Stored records
_ _ _

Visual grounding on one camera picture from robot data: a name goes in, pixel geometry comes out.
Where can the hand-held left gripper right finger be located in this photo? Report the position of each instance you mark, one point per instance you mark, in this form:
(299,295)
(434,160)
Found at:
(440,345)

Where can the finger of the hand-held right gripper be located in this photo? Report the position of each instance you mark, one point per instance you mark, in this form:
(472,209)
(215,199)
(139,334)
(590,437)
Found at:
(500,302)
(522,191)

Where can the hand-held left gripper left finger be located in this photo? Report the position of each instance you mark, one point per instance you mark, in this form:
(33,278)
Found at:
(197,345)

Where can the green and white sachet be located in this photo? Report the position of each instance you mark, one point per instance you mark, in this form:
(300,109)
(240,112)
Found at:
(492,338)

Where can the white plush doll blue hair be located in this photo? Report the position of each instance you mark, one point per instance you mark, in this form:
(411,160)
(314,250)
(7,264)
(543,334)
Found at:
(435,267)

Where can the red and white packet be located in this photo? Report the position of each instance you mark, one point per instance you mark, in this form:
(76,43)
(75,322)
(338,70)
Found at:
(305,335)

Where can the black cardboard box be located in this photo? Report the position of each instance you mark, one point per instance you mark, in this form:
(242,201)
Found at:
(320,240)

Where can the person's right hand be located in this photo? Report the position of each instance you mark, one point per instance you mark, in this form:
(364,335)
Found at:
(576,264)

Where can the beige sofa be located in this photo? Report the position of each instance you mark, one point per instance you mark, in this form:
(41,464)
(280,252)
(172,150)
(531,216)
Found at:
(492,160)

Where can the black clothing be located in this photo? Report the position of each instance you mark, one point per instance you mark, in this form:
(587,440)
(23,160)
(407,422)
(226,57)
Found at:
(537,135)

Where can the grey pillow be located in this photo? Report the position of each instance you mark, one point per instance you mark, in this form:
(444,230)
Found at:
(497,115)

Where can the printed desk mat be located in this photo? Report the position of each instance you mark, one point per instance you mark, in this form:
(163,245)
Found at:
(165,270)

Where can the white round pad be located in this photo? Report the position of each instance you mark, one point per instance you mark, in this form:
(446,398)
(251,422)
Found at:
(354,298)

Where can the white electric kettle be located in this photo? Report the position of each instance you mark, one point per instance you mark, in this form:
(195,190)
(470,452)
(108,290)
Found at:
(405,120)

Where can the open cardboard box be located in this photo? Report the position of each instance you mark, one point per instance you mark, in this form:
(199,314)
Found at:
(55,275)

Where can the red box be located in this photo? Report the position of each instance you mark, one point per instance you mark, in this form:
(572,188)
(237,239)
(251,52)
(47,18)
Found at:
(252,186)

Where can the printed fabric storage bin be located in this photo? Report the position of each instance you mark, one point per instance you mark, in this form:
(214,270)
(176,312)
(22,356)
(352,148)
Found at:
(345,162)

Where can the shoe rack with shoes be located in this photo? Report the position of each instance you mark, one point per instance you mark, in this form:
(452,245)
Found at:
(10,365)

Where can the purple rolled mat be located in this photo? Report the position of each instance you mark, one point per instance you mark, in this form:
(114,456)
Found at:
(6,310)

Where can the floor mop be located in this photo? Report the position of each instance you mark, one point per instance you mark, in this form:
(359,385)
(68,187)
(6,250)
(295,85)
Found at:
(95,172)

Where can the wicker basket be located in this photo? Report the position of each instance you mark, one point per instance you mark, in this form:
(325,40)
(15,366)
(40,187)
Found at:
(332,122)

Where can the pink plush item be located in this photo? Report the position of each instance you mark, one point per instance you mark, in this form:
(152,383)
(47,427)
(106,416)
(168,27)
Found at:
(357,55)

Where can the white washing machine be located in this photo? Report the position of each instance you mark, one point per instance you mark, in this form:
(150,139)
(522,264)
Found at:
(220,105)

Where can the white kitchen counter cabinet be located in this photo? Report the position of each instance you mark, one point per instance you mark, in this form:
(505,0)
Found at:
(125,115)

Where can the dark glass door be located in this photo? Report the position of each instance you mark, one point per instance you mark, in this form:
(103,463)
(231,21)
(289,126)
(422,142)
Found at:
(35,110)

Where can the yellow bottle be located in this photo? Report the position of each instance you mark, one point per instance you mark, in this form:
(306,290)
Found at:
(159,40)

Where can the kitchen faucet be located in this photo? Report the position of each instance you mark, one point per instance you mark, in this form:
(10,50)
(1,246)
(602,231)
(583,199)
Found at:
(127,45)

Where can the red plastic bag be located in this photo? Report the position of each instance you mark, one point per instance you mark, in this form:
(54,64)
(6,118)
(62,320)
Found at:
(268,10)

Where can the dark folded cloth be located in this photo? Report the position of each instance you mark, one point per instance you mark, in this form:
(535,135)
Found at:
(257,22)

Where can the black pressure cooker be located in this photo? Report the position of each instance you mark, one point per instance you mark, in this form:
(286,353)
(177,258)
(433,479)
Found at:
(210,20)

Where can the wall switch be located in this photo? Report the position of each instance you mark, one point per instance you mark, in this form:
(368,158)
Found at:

_ _ _

Preserving every character, copy the records above out again.

Visual grounding on one camera picture from robot data: a name goes in, pixel geometry comes out.
Where can the hand-held left gripper right finger be located in this photo? Report the position of each instance you mark, one point per instance you mark, in this form:
(299,295)
(434,160)
Found at:
(440,345)

Where can the finger of the hand-held right gripper be located in this photo? Report the position of each instance you mark, one point per instance you mark, in this form:
(472,209)
(215,199)
(139,334)
(590,437)
Found at:
(500,302)
(522,191)

Where can the hand-held left gripper left finger be located in this photo? Report the position of each instance you mark, one point per instance you mark, in this form:
(33,278)
Found at:
(197,345)

Where can the green and white sachet be located in this photo? Report the position of each instance you mark, one point per instance you mark, in this form:
(300,109)
(240,112)
Found at:
(492,338)

Where can the white plush doll blue hair be located in this photo? Report the position of each instance you mark, one point per instance you mark, in this form:
(411,160)
(314,250)
(7,264)
(543,334)
Found at:
(435,267)

Where can the red and white packet be located in this photo? Report the position of each instance you mark, one point per instance you mark, in this form:
(76,43)
(75,322)
(338,70)
Found at:
(305,335)

Where can the black cardboard box be located in this photo? Report the position of each instance you mark, one point per instance you mark, in this form:
(242,201)
Found at:
(320,240)

Where can the person's right hand be located in this photo? Report the position of each instance you mark, one point per instance you mark, in this form:
(364,335)
Found at:
(576,264)

Where can the beige sofa be located in this photo? Report the position of each instance you mark, one point per instance you mark, in this form:
(41,464)
(280,252)
(172,150)
(531,216)
Found at:
(492,160)

Where can the black clothing be located in this photo? Report the position of each instance you mark, one point per instance you mark, in this form:
(587,440)
(23,160)
(407,422)
(226,57)
Found at:
(537,135)

Where can the grey pillow be located in this photo? Report the position of each instance you mark, one point per instance you mark, in this form:
(444,230)
Found at:
(497,115)

Where can the printed desk mat be located in this photo? Report the position of each instance you mark, one point per instance you mark, in this form:
(163,245)
Found at:
(165,270)

Where can the white round pad be located in this photo? Report the position of each instance you mark, one point per instance you mark, in this form:
(446,398)
(251,422)
Found at:
(354,298)

Where can the white electric kettle be located in this photo? Report the position of each instance you mark, one point per instance you mark, in this form:
(195,190)
(470,452)
(108,290)
Found at:
(405,120)

Where can the open cardboard box be located in this photo? Report the position of each instance you mark, one point per instance you mark, in this form:
(199,314)
Found at:
(55,275)

Where can the red box be located in this photo? Report the position of each instance you mark, one point per instance you mark, in this form:
(572,188)
(237,239)
(251,52)
(47,18)
Found at:
(252,186)

Where can the printed fabric storage bin be located in this photo? Report the position of each instance you mark, one point per instance you mark, in this form:
(214,270)
(176,312)
(22,356)
(352,148)
Found at:
(345,162)

Where can the shoe rack with shoes be located in this photo? Report the position of each instance you mark, one point per instance you mark, in this form:
(452,245)
Found at:
(10,365)

Where can the purple rolled mat be located in this photo? Report the position of each instance you mark, one point per instance you mark, in this form:
(114,456)
Found at:
(6,310)

Where can the floor mop be located in this photo? Report the position of each instance you mark, one point per instance you mark, in this form:
(359,385)
(68,187)
(6,250)
(295,85)
Found at:
(95,172)

Where can the wicker basket be located in this photo? Report the position of each instance you mark, one point per instance you mark, in this form:
(325,40)
(15,366)
(40,187)
Found at:
(332,122)

Where can the pink plush item be located in this photo? Report the position of each instance you mark, one point per instance you mark, in this form:
(152,383)
(47,427)
(106,416)
(168,27)
Found at:
(357,55)

Where can the white washing machine be located in this photo? Report the position of each instance you mark, one point per instance you mark, in this form:
(150,139)
(522,264)
Found at:
(220,105)

Where can the white kitchen counter cabinet be located in this photo? Report the position of each instance you mark, one point per instance you mark, in this form:
(505,0)
Found at:
(125,115)

Where can the dark glass door be located in this photo? Report the position of each instance you mark, one point per instance you mark, in this form:
(103,463)
(231,21)
(289,126)
(422,142)
Found at:
(35,110)

Where can the yellow bottle be located in this photo? Report the position of each instance you mark, one point per instance you mark, in this form:
(306,290)
Found at:
(159,40)

Where can the kitchen faucet be located in this photo? Report the position of each instance you mark, one point per instance you mark, in this form:
(10,50)
(1,246)
(602,231)
(583,199)
Found at:
(127,45)

Where can the red plastic bag be located in this photo? Report the position of each instance you mark, one point per instance you mark, in this form:
(54,64)
(6,118)
(62,320)
Found at:
(268,10)

Where can the dark folded cloth be located in this photo? Report the position of each instance you mark, one point per instance you mark, in this form:
(535,135)
Found at:
(257,22)

Where can the black pressure cooker be located in this photo? Report the position of each instance you mark, one point per instance you mark, in this form:
(286,353)
(177,258)
(433,479)
Found at:
(210,20)

Where can the wall switch be located in this photo? Report the position of each instance you mark, one point per instance you mark, in this form:
(368,158)
Found at:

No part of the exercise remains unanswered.